It's similar to how it is splitting words at arbitrary points, rather than at clear morphological or lexical locations (e.g. on the Jane Austen text `"Now, ma'am," said Jane to her aunt, "shall we join Mrs. Elton?"` I've seen it tokenize that as `"|Now|,| ma|'|am|,"| said| Jane| to| her| aunt|,| "|shall| we| join| Mrs|.| El|ton|?"`).




I would find that hard to believe, as the bytes have zero semantic meaning, and moreover, pairing the wrong bytes in the output will result in complete gibberish. It would be akin to tokenizing each English letter "N|o|w|,| |m|a|'|a|m|..." except far worse.

Moreover it's trivially easy to tokenize the glyphs.


A character is the base unit of written communication. Single characters as tokens is not a bad idea, it just requires too much resources to make it learn and infer.
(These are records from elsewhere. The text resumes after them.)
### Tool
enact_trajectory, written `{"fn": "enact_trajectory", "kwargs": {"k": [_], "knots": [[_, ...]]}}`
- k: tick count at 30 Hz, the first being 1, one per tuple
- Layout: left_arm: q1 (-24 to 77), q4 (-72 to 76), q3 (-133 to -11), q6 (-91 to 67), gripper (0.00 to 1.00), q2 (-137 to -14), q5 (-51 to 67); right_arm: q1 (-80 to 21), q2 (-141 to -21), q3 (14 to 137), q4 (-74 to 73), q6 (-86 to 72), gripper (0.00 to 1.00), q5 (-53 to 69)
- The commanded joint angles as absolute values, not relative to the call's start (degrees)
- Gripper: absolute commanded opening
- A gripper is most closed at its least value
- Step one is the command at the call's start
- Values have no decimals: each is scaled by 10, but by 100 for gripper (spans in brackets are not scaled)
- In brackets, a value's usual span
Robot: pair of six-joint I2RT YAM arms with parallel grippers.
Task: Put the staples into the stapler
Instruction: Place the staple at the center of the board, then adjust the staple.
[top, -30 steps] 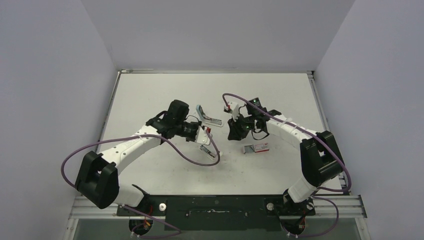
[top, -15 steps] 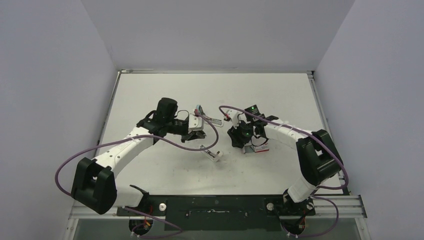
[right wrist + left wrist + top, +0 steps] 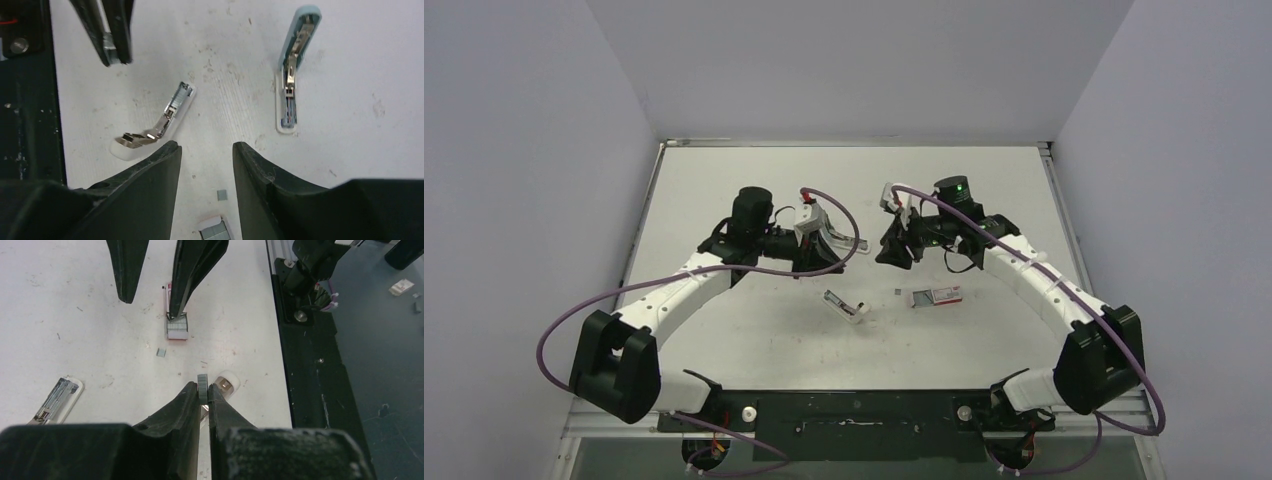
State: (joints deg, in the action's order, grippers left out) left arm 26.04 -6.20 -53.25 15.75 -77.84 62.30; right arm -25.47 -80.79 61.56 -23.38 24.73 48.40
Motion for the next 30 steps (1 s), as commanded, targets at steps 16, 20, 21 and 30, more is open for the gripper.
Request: {"fn": "enact_trajectory", "kwargs": {"k": [16,20,21,30], "knots": [[270,186,-494,-51,1,-804,675,-313,-809,710,-287,259,39,633],[273,188,-492,-47,1,-807,675,-318,-821,718,-284,253,38,639],[273,189,-491,-45,1,-806,675,-318,-823,720,-283,252,37,639],[278,190,-486,-29,1,-804,676,-320,-833,717,-268,233,28,646]]}}
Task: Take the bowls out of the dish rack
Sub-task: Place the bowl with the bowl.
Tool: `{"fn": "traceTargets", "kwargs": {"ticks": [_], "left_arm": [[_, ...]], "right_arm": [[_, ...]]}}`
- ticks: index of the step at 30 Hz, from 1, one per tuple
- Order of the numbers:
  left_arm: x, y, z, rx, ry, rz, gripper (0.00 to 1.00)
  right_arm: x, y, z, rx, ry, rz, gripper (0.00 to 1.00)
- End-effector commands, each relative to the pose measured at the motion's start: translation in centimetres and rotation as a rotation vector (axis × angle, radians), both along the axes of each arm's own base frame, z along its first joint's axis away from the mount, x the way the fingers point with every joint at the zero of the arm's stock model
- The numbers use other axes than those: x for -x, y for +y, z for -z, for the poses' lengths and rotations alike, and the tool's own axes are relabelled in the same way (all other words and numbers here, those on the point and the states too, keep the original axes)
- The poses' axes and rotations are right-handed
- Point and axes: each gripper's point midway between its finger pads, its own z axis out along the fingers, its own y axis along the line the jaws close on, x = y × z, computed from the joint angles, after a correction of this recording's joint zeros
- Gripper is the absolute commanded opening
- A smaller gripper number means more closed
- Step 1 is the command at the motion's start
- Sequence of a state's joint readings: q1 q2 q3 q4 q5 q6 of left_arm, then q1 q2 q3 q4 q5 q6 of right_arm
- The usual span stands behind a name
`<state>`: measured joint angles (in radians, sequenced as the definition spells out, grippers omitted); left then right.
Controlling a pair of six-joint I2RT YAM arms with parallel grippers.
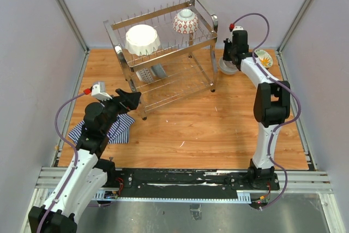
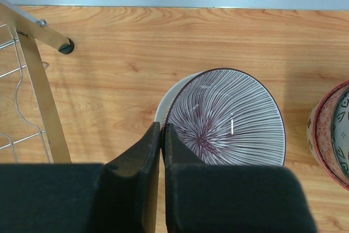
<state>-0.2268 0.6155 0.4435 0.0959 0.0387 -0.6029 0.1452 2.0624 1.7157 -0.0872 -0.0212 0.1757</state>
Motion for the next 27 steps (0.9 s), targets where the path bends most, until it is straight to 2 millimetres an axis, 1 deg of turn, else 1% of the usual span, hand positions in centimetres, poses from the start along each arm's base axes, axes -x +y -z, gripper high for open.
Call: {"fn": "traceTargets", "kwargs": {"ticks": [1,15,22,27], "left_arm": [[0.0,-0.2,-1.6,0.01,-0.052,0.007,1.0],[-0.2,-0.3,-1.5,0.009,-0.049,0.009,1.0],[-0.3,-0.4,-1.5,0.006,-0.046,0.013,1.0],[-0.4,-0.4,-1.5,0.005,-0.045,0.014,1.0]], "right_arm": [[-1.4,0.6,-2.5,0.052,-0.077,-0.005,0.01],[-2.0,1.5,-0.3,0.11,-0.04,-0.006,0.01],[-2.1,1.5,0.6,0.184,-0.025,0.016,0.01],[-2.2,1.5,1.3,0.19,-0.01,0.025,0.01]]}}
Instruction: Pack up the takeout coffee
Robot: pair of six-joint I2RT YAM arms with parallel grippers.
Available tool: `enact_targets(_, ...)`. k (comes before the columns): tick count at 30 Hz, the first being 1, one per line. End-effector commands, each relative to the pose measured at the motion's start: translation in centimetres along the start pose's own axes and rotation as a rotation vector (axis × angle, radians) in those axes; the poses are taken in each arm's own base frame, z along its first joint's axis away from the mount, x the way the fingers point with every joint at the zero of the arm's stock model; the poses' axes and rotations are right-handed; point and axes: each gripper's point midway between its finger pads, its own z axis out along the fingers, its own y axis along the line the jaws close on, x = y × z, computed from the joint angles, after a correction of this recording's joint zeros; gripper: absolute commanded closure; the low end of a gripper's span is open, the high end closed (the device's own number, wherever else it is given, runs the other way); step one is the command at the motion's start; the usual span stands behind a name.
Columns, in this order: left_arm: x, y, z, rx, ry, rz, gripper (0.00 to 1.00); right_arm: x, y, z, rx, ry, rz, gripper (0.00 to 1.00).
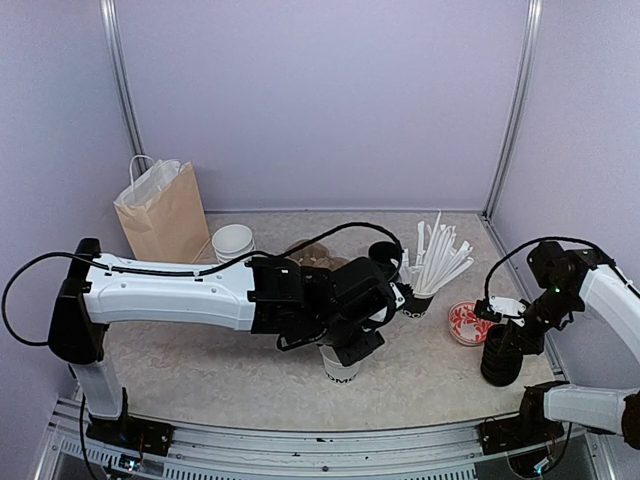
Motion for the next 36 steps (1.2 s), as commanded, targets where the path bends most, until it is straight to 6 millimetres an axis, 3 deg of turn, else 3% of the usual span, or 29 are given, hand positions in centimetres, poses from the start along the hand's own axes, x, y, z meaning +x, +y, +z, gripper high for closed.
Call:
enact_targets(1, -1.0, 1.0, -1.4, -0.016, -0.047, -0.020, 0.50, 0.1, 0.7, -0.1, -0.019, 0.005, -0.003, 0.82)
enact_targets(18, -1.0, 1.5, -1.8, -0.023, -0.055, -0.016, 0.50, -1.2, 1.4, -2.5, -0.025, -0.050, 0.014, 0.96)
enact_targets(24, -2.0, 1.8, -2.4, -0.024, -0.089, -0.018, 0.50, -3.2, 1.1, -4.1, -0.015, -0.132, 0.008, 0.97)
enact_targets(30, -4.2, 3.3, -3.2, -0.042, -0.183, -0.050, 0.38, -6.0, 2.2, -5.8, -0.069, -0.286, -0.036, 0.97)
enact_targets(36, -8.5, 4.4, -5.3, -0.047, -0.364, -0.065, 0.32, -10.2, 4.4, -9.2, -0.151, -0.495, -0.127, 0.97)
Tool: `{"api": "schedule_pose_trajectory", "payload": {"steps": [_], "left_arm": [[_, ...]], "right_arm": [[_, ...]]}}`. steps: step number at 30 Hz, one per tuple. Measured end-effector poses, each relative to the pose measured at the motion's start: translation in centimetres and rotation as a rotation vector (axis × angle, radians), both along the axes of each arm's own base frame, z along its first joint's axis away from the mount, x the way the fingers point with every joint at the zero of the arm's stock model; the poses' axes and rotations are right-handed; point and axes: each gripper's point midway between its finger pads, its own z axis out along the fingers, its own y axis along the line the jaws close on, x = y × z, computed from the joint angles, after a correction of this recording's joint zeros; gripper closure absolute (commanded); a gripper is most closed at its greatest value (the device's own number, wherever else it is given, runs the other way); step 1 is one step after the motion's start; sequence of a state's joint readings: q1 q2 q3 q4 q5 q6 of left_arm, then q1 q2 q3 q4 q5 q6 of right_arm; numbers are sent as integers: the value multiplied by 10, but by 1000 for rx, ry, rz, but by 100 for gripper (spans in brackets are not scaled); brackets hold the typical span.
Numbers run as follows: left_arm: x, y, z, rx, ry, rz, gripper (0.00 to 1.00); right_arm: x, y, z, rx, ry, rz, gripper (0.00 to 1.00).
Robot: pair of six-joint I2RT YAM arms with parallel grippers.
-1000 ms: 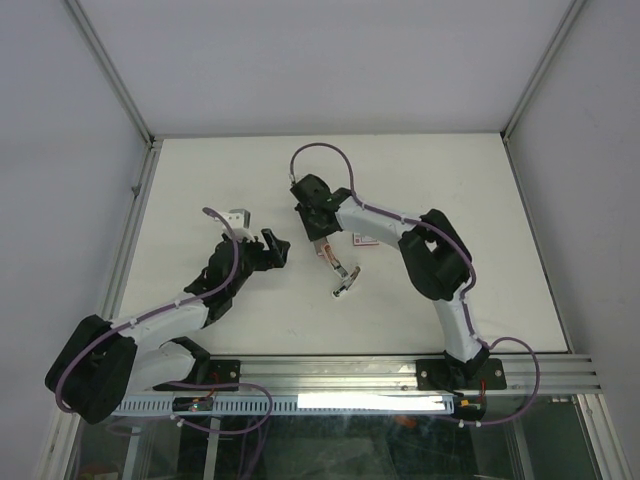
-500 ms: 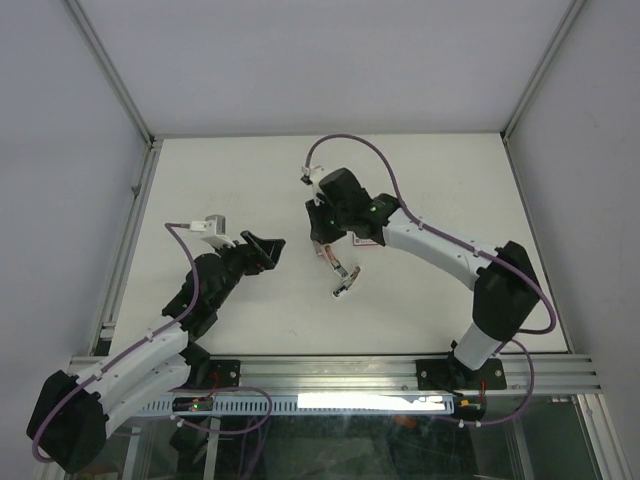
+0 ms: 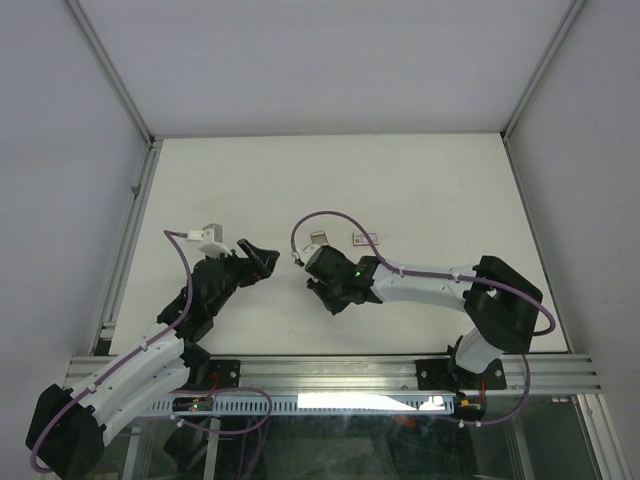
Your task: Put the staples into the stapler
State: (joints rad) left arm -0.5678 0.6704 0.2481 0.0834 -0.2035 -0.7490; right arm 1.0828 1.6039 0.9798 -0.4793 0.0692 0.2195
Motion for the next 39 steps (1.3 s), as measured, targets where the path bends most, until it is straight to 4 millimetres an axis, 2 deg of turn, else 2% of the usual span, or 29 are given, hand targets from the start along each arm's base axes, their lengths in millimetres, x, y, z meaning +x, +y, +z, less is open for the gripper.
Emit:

BPE is a tradeoff between single letters (computationally hard) and a word dictionary (can't handle novel words, languages or complex structures like code syntax). Note that tokens must be hardcoded because the neural network has an output layer consisting of neurons one-to-one mapped to the tokens (and the predicted word is the most activated neuron).

Human brains roughly do the same thing - that's why we have syllables as a tradeoff between letters and words.


> A character is the base unit of written communication

Yes, I guess the point here is that the glyph, not the byte, is the base unit of communication in Unicode charsets.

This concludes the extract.